*** Opening of Data block ***
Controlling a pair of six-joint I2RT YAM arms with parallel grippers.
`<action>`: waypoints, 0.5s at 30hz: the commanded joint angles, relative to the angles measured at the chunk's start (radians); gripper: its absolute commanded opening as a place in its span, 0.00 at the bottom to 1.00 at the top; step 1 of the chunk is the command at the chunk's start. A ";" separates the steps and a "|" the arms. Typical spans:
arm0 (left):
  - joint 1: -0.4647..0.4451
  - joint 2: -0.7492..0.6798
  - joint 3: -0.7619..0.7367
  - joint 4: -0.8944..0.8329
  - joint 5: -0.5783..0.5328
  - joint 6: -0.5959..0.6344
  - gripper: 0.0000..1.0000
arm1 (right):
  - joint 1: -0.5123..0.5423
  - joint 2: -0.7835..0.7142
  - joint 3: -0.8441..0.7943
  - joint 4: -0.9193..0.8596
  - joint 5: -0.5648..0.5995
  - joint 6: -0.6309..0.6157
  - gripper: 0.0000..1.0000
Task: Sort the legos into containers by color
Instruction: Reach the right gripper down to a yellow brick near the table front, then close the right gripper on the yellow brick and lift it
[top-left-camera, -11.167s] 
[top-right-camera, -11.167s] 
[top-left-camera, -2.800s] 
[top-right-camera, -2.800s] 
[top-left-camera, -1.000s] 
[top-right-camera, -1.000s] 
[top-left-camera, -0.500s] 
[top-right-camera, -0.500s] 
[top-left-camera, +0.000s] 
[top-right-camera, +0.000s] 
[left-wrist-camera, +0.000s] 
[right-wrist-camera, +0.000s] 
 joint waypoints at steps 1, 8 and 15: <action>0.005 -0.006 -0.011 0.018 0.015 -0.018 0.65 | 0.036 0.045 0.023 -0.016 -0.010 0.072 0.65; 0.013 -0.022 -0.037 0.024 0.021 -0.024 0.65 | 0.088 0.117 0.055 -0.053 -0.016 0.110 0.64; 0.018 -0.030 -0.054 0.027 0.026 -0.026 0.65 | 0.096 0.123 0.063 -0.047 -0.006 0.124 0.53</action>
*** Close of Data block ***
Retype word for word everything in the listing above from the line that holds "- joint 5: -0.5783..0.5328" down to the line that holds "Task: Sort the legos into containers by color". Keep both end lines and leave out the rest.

  - joint 5: -0.5783..0.5328
  - joint 6: -0.5959..0.6344
  - gripper: 0.0000..1.0000
arm1 (right):
  - joint 1: -0.5123..0.5423
  - joint 2: -0.7835..0.7142
  - joint 3: -0.8441..0.7943
  - joint 4: -0.9193..0.8596
  - joint 5: -0.5648..0.5995
  - joint 6: -0.6309..0.6157
  - gripper: 0.0000..1.0000
Task: Sort the legos into containers by color

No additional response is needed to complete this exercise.